Die Vertreibung der Musa latrinaevorstadt

NachbarInnenstadt

«Guter Sex, ruf an» und eine Nummer. «Beware of Limbo Dancers» über dem unteren Türspalt platziert. Ob nun mehr oder weniger kreativ geraten – zu solchen Botschaften und anderen Weisheiten, Parolen, Zeichnungen oder Liebesschwüren an Klo-Türen meinte Wetti Himmlisch in ihren «Memoiren einer Wiener Toilettenfrau um 1900»:

«So etwas sei unheilbar, die Manie zu dichten nämlich, und was die merkwürdige Vorliebe der Leute angehe, gerade die Wände der diskreten Orte mit ihren Poesien zu beschmieren, so sei dies schon uralt (…) Man nenne auf Lateinisch diese Fach-Muse, deren Kuß jene Art von Poeten zu ihren Leistungen begeistert: Musa latrinae.»

Lange Tradition

Tatsächlich hat das Hinterlassen von Botschaften am Klo eine lange Tradition; davon zeugen bei Ausgrabungen in Pompeji entdeckte antike Latrinalia.

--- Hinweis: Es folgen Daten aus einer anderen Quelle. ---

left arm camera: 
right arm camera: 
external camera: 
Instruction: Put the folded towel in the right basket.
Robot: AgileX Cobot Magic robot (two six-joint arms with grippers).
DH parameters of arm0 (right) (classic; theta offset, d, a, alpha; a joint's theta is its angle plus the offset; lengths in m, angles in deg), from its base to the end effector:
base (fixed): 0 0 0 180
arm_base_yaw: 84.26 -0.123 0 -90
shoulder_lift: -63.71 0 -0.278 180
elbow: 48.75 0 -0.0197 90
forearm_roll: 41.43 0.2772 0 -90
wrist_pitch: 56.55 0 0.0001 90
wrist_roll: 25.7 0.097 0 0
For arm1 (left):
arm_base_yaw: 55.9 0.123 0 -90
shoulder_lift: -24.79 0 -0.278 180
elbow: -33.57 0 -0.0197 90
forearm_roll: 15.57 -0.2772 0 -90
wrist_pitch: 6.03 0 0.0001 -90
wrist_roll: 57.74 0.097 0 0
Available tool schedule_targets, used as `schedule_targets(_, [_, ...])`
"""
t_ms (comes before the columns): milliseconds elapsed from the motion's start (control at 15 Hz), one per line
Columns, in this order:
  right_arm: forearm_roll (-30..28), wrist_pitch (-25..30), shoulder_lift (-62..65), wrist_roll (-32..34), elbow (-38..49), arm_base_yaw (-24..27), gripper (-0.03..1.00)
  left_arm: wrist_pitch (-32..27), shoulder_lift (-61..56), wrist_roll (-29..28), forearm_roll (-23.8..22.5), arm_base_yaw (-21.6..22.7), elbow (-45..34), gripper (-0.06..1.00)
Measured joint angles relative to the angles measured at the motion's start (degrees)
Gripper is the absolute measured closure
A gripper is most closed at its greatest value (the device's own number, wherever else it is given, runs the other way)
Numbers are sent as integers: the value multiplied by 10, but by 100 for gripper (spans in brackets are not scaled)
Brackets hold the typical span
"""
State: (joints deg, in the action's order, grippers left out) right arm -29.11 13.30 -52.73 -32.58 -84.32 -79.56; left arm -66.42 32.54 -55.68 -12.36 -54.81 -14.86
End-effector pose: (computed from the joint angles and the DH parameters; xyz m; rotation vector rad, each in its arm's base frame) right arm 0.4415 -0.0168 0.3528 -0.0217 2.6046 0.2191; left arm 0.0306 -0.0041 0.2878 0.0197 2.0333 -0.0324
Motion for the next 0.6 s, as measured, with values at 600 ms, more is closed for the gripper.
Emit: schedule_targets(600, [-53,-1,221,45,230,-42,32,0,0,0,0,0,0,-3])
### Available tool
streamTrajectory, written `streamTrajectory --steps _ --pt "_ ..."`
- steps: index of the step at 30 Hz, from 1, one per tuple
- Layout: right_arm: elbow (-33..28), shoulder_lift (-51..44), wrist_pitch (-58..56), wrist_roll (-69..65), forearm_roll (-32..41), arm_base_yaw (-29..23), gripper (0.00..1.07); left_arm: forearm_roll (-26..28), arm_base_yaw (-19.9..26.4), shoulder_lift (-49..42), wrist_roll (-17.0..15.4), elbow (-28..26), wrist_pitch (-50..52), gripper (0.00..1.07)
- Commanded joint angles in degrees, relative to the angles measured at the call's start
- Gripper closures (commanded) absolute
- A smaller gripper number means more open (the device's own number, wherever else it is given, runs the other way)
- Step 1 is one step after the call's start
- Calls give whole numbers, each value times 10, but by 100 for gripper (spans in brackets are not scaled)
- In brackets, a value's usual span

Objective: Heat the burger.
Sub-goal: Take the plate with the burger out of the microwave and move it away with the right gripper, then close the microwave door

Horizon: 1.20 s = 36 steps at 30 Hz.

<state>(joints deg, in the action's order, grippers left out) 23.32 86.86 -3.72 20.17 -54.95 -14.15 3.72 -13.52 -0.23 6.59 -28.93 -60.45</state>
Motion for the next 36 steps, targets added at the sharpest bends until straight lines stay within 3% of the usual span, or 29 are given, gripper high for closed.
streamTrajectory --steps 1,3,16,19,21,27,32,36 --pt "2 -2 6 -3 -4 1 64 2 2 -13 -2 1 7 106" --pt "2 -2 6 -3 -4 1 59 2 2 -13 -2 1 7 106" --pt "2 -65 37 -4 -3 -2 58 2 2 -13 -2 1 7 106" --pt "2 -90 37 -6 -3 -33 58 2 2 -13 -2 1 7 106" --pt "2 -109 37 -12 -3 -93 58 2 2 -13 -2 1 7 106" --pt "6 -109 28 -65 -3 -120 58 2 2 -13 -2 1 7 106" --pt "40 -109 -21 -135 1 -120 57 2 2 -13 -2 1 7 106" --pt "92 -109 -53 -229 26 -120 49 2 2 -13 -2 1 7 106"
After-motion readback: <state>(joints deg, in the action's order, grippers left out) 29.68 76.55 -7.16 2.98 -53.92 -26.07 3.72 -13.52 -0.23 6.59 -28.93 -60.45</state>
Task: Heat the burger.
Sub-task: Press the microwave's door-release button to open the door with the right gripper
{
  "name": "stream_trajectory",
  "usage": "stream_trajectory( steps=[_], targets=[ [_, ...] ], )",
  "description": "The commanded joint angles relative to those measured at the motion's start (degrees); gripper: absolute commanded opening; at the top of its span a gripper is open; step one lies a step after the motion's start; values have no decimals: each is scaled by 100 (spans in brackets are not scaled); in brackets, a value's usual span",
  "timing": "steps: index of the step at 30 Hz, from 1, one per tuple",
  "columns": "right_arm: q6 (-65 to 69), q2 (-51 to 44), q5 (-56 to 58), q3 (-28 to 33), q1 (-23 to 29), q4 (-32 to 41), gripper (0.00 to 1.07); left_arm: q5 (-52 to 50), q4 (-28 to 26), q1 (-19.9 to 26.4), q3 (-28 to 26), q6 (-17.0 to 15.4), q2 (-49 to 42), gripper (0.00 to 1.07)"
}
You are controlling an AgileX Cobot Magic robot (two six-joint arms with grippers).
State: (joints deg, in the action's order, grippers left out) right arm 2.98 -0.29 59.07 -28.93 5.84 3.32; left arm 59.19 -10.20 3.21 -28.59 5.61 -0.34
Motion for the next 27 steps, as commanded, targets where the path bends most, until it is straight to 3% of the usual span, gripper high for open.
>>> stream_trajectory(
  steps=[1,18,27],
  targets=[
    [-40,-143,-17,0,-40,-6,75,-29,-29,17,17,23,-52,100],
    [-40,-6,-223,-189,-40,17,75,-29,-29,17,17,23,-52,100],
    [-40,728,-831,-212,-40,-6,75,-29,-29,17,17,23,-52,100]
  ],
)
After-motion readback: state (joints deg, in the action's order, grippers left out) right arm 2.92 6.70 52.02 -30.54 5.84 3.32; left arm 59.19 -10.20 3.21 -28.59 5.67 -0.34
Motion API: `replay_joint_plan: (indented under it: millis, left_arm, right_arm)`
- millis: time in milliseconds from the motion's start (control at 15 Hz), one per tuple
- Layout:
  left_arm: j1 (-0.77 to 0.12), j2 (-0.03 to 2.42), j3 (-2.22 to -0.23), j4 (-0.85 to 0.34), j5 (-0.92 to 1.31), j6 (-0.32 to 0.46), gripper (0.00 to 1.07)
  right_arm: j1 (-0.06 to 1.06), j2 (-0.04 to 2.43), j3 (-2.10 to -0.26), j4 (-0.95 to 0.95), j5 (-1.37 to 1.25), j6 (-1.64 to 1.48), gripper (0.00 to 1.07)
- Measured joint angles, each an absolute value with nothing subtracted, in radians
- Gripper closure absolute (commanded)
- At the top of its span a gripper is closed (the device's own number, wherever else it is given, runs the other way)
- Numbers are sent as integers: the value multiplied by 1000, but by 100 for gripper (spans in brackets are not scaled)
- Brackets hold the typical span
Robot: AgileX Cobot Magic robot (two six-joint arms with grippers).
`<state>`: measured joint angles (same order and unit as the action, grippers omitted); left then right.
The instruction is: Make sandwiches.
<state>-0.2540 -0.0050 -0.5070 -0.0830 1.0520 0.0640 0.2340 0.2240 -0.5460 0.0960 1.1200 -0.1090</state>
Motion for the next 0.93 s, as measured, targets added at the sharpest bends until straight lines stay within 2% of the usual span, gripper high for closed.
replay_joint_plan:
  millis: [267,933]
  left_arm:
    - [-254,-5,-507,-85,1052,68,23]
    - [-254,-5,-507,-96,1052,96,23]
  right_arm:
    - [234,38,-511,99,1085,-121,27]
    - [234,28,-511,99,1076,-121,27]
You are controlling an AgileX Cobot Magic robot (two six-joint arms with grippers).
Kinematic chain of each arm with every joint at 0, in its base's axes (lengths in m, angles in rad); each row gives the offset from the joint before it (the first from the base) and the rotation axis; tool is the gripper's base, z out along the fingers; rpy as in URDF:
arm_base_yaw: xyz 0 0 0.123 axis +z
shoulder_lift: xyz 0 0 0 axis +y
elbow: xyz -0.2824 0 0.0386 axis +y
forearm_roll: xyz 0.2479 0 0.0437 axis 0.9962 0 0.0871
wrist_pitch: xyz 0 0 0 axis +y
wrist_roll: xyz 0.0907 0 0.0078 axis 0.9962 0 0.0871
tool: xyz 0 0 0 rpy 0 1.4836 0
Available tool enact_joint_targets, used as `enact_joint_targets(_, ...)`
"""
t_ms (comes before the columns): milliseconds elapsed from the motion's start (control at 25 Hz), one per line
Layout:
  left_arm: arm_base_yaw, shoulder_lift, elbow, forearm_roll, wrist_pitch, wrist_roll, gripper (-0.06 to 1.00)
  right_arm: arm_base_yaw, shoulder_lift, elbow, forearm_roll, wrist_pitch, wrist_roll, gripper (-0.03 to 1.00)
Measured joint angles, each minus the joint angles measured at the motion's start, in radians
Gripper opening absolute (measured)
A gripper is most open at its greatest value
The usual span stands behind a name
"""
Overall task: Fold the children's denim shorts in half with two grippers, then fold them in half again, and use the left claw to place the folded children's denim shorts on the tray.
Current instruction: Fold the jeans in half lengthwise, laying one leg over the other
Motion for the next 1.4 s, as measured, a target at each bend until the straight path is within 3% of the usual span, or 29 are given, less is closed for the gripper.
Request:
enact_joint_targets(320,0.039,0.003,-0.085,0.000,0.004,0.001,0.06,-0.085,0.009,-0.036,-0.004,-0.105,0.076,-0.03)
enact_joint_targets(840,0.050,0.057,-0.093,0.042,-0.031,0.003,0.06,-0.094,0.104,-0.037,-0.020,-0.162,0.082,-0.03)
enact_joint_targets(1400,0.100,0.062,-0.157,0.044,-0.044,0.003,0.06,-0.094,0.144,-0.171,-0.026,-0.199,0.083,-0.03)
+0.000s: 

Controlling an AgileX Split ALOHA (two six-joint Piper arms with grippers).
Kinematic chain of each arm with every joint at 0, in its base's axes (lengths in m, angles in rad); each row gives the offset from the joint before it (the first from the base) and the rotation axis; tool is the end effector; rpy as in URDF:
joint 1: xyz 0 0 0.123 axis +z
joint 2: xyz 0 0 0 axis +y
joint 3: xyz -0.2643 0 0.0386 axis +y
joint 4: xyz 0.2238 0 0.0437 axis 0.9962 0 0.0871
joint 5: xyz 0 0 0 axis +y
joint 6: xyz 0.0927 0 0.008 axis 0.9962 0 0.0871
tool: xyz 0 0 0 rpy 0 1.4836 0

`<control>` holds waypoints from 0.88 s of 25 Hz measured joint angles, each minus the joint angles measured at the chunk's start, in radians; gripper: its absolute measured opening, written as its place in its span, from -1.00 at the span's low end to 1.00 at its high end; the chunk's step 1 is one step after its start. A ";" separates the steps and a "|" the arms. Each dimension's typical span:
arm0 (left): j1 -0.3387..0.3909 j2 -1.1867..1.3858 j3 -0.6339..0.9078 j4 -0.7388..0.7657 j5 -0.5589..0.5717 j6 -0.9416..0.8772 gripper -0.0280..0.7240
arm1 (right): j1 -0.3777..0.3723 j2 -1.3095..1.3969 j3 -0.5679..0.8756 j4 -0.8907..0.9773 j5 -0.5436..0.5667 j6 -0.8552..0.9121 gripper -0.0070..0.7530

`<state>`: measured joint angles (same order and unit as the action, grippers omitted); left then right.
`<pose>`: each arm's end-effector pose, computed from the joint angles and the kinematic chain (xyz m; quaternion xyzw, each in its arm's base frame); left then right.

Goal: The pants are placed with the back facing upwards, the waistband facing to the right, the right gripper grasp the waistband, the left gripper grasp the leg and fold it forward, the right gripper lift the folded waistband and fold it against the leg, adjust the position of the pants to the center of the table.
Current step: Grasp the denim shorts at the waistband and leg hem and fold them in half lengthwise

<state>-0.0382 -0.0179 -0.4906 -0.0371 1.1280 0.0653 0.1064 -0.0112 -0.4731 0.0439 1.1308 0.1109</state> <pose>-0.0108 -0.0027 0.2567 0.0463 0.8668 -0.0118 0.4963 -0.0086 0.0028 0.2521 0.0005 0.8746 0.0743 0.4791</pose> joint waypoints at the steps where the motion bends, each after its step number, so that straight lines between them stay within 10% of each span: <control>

Während heutzutage in Kund_innen-Klos einiger Lokale Klo-Graffiti gern gesehen oder zumindest toleriert sind, wird dieses Kulturphänomen auf öffentlich genutzten Toiletten als Vandalismus bekämpft und ist vom Verschwinden bedroht. Bereits 1862 entschied der Wiener Gemeinderat, die Wände der Pissoirs nur noch dunkel zu streichen, als bald nach ihrer Einweihung obszöne Kritzeleien diese neuen Örtchen schmückten. Vom schriftlichen Austausch auf Uni-Klos sind oft nur abgewetzte Türen übrig. Und in modernen Anlagen wird durch Architektur, Materialien und Reinigung mit Öl-Putzmitteln das Haften von Edding-Stiften oder Stickern verhindert. Nicht dass es sich bei den Klo-Graffiti immer um besonders wertvolle Beiträge handelt; bietet diese anonyme Kommunikation mit Reichweite, zu welcher das öffentliche Häusel ähnlich den Internet-Foren befähigt, die Gelegenheit, sich mal wortwörtlich auszukotzen. Doch zeichnen sich an den Wänden der öffentlichen Klos so auch gesellschaftliche Stimmungen und deren Widerparts ab. Die Tendenz zu technisierten, eventisierten, kontrollierten, cleanen Innenräumen, welche erst gar keine Graffiti, keinen Austausch am Häusel zulassen, zeigt damit schließlich das Verschwinden der Öffentlichkeit dieser Anlagen an.